Many drug classes have been and are used as acaricides to treat cattle ticks, this include arsenicals, organochlorides (OCs), organophosphates (OPs), carbamates, amidines, phenylpyrazoles, insect growth regulators, synthetic pyrethroids (SPs) and MLs (AGUILAR-TIPACAMU; RODRIGUEZ-VIVAS, 2003; GEORGE et al., 2004).

In Mexico, organophosphate acaricides were heavily used in the national tick eradication program between 1974 and 1984 (TRAPAPA, 1989). The organophosphates used during that period include coumaphos, chlorpyriphos, chlorfenvinphos, diazinon and ethion. Pyrethroid and amitraz acaricides were introduced into Mexico in 1986; however, amitraz use was limited initially due to higher cost. The use of amitraz became more frequent after 1993 when SP resistance problems started to hinder the tick control efforts in Mexico. One chemical alternative for the control of ticks in Mexico is the use of MLs that exhibit an endectocidal spectrum of activity including acaricidal properties (RODRÍGUEZ-VIVAS et al., 2010).

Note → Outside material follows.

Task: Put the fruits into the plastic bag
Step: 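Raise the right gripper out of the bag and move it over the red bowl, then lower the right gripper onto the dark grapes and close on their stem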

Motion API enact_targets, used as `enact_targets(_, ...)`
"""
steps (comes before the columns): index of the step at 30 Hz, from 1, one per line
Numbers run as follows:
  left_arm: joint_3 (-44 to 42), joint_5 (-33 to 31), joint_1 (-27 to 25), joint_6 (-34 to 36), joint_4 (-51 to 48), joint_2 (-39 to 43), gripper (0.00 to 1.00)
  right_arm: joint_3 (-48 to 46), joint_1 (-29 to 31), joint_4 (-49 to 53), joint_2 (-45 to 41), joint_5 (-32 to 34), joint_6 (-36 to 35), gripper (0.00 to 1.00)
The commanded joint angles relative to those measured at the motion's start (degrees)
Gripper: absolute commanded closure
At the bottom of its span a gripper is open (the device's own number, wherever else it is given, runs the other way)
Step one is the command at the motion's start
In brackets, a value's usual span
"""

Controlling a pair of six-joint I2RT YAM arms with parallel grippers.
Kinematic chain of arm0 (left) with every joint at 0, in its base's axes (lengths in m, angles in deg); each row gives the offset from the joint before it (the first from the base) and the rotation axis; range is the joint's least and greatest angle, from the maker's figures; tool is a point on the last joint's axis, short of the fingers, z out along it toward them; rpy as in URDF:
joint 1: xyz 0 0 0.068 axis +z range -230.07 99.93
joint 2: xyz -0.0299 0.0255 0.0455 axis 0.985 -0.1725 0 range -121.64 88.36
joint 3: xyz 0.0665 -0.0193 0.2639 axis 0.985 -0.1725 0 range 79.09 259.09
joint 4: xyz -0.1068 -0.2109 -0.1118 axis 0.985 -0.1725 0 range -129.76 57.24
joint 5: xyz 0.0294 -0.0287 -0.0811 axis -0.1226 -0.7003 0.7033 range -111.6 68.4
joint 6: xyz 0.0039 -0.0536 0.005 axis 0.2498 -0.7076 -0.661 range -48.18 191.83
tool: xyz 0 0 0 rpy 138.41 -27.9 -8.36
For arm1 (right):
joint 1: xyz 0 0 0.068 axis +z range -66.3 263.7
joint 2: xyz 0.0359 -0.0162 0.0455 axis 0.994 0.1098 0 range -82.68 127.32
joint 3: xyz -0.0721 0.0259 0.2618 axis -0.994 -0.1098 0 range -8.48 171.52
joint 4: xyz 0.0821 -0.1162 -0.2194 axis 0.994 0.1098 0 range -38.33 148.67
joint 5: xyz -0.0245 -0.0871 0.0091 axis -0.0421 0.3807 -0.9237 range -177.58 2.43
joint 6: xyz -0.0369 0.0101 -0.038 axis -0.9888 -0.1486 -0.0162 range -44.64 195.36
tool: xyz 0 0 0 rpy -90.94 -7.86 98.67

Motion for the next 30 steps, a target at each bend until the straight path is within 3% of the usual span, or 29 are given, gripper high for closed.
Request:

Currently Major Used Acaricide Groups


Organophosphates and Carbamates

Organophosphates, i.e. coumaphos, and carbamates have similar effect acting on acetylcholinesterase (AChE) (CORBETT, 1974a, b). AChE is one of the most efficient enzymes, being capable of an extremely rapid rate of hydrolysis of acetylcholine and generation of the active enzyme (KWONG, 2002). Organophosphates are neutral esters of phosphoric acid or its thio analogue and act by inhibiting the action of AChE at cholinergic synapses and at muscle end plates. The OP mimics the structure of acetylcholine (Ach) and when it binds to AChE it causes transphosphorylation of the enzyme. The transphosphorylated AChE is unable to breakdown accumulating Ach at the post-synaptic membrane leading to neuromuscular paralysis (TAYLOR, 2001). Organophosphate compounds can be extremely toxic in animals and humans causing an inhibition of AChE. They are generally active against fly larvae, flies, lice, ticks and mites on domestic livestock and fleas and ticks on dogs and cats, although activity varies between compounds and differing formulations (MacDONALD, 1995).

Synthetic pyrethroids

The term “pyrethroid” is commonly used to designate a synthetic insecticide that is derived structurally from the natural pyrethrins. Pyrethroids are grouped into two categories (type I and type II) based on their distinct poisoning symptoms, effects on nerve preparations, and their chemical structures (NARAHASHI, 1986). Type I pyrethroids lack an α-cyano group which is present at the phenylbenzyl alcohol position of type II pyrethroids. Type I pyrethroids cause repetitive discharges in response to a single stimulus, while type II pyrethroids cause a membrane depolarization accompanied by a suppression of the action potential (SODERLUND et al., 2002). The mode of action of pyrethroids has been studied using vertebrate and non-insect invertebrate nerve preparations. Collectively, these studies show that pyrethroids cause prolonged opening of sodium channels in nerve, muscle and other excitable cells (CATTERALL, 2001), primarily by inhibiting channel deactivation and stabilizing the open configuration of the sodium channel (CATTERALL, 2001; SODERLUND et al., 2002; RAYMOND-DELPECH et al., 2005). Studies on the mechanism of action of pyrethroids on insect sodium channels expressed in oocytes and the molecular mechanism of knockdown resistance (kdr) confirmed that sodium channels are the target of SP insecticides (DONG, 2007). Type I pyrethroids (i.e. cismethrin and permethrin) appear to bind to resting or inactivated channels, shifting the voltage dependence of activation to more negative potentials and causing a slowly-activating sodium current. These compounds also produce characteristic sodium tail currents following a depolarizing pulse that decay with first-order time constants (ZHAO et al., 2000). In contrast to these results, Type II pyrethroids exhibit profound use-dependent modification of sodium currents, which implies that these compounds bind preferentially to activate sodium channel states (TAN et al., 2002). The lethal activity of SP seems to involve action on both peripheral and central neurones, while the knock-down effect, is probably produced by peripheral neuronal effects only (CASIDA et al., 1983).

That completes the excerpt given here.